February, 23 2010, 12:45pm EDT

For Immediate Release
Contact:
Lawyers' Committee for Civil Rights Under Law
Stacie Royster (202) 662-8317
E-mail: sroyster@lawyerscommittee.org
Mississippi Center for Justice
Sharon Garrison (601) 352-2269, ext. 306
E-mail: sgarrison@mscenterforjustice.org
Appeal Filed in Mississippi Civil Rights Suit Against HUD
BILOXI, Miss. / WASHINGTON, D.C.
On behalf of the Mississippi State Conference NAACP, the Gulf Coast Fair Housing Center and four individual plaintiffs, lawyers from Mintz Levin Cohn Ferris Glovsky & Popeo, PC, the Mississippi Center for Justice and the Lawyers' Committee for Civil Rights, today filed an appeal in a case involving $570 million of emergency relief funds that were intended to assist low- and moderate-income victims of Hurricane Katrina, but instead were diverted to an expansion of the Port of Gulfport, Miss. Plaintiffs contend that the diversion violates fair housing laws and the intent by Congress for how these funds would be used.
Last month, the U.S. District Court for the District of Columbia granted a motion to dismiss filed by the United States Department of Housing and Urban Development ("HUD"). In its decision, the court wrote that the plaintiff's objection to the diversion of funds to the port project rather than to post-Katrina housing may be "well founded as a policy matter." It stated, however, that the plaintiffs lacked legal "standing" to question HUD's decision in the matter.
"We believe that the Judge failed to recognize the legally proper personal stake these plaintiffs --individuals whose homes are still in shambles and organizations who stand up for those individuals -- have in the proper oversight of federal post-Katrina relief money appropriated by Congress," said Larry Schoen of Mintz Levin. "We believe when these individuals voices are allowed to be heard, an opportunity that was not afforded to them in the district court, that we will prevail."
The plaintiffs assert in their suit that HUD had a duty, according to both federal statutes and its own regulations, to ensure the proper distribution of Congress' emergency appropriation to provide relief from the devastating effects of Hurricane Katrina. Instead, HUD failed to review Mississippi's December, 2007 request to divert approximately $570 million of this emergency relief money (more than 10% of its total allotment) to the expansion of the Port of Gulfport, an economic development project that had been in the works for years before Hurricane Katrina.
"HUD's repeated failures to properly oversee the use of the federal monies that Congress appropriated for hurricane disaster relief, which continues today, four years after this devastation occurred, have caused substantial harm to plaintiffs," said Reilly Morse of the Mississippi Center for Justice. "The plaintiffs will continue to pursue all available avenues, and are giving serious consideration to filing an administrative complaint with HUD against Mississippi, to ensure that these funds are used for the purpose which Congress intended, and call upon HUD to fulfill its statutory duties in this regard."

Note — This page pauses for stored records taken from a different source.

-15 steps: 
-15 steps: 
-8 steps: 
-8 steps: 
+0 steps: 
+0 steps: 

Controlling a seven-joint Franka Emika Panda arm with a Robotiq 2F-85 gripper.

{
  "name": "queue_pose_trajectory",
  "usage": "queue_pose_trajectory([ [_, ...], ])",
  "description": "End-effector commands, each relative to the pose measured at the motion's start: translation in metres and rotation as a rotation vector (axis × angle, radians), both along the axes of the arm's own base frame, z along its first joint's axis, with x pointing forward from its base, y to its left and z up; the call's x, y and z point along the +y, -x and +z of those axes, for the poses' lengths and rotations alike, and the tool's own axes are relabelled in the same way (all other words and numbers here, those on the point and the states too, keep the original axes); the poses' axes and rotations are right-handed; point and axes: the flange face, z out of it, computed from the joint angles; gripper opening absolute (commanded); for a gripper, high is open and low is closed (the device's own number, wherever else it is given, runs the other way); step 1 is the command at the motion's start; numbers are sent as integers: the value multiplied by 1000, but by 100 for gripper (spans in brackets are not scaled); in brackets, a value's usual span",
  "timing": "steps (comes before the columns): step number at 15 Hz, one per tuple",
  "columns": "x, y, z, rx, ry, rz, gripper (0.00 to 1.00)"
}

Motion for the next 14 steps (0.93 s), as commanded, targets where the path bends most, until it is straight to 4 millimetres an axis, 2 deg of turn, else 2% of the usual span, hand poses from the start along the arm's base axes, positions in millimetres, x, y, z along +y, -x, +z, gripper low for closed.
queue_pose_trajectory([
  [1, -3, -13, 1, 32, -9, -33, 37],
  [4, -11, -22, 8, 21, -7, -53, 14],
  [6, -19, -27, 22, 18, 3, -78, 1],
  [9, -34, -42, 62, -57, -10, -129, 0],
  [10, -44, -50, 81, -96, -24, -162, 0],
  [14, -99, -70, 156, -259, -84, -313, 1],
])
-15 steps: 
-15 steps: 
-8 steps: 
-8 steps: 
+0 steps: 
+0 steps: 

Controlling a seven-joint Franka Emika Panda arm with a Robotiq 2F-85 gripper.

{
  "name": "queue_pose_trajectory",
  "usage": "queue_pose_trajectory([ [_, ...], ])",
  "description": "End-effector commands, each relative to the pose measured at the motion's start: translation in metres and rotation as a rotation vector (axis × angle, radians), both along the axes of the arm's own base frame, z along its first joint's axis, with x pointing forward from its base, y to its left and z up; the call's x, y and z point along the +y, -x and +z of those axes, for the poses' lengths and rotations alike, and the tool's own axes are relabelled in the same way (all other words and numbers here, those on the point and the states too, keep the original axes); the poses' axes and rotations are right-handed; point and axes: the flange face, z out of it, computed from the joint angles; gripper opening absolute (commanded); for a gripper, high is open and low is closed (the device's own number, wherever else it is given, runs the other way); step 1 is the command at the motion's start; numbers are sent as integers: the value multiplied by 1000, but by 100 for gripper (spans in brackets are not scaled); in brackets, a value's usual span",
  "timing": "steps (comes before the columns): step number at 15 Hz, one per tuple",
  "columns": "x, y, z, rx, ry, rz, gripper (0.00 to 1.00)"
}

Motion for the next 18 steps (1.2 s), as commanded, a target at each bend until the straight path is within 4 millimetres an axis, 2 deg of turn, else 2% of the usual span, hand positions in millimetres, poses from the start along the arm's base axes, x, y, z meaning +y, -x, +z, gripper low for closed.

"The Lawyers' Committee is highly disappointed in the district court's decision but remains fully committed to pursuing all means for addressing the continued lack of adequate affordable housing on the Gulf Coast of Mississippi," said Barbara Arnwine, executive director of the Lawyers' Committee for Civil Rights Under Law. "Our next steps will include not only an appeal of this decision and consideration of an administrative complaint against Mississippi, but also continued efforts to engage in discussions with both HUD and Mississippi to seek agreement on affordable housing programs to meet the present needs, as we believe that all parties have an interest in such a resolution."
Attorneys from Mintz Levin Cohn Ferris Glovsky and Popeo, PC are working in conjunction with the Mississippi Center for Justice and the Lawyers' Committee for Civil Rights Under Law to represent the plaintiffs pro bono.
The Lawyers' Committee is a nonpartisan, nonprofit organization, formed in 1963 at the request of President John F. Kennedy to enlist the private bar's leadership and resources in combating racial discrimination and the resulting inequality of opportunity - work that continues to be vital today.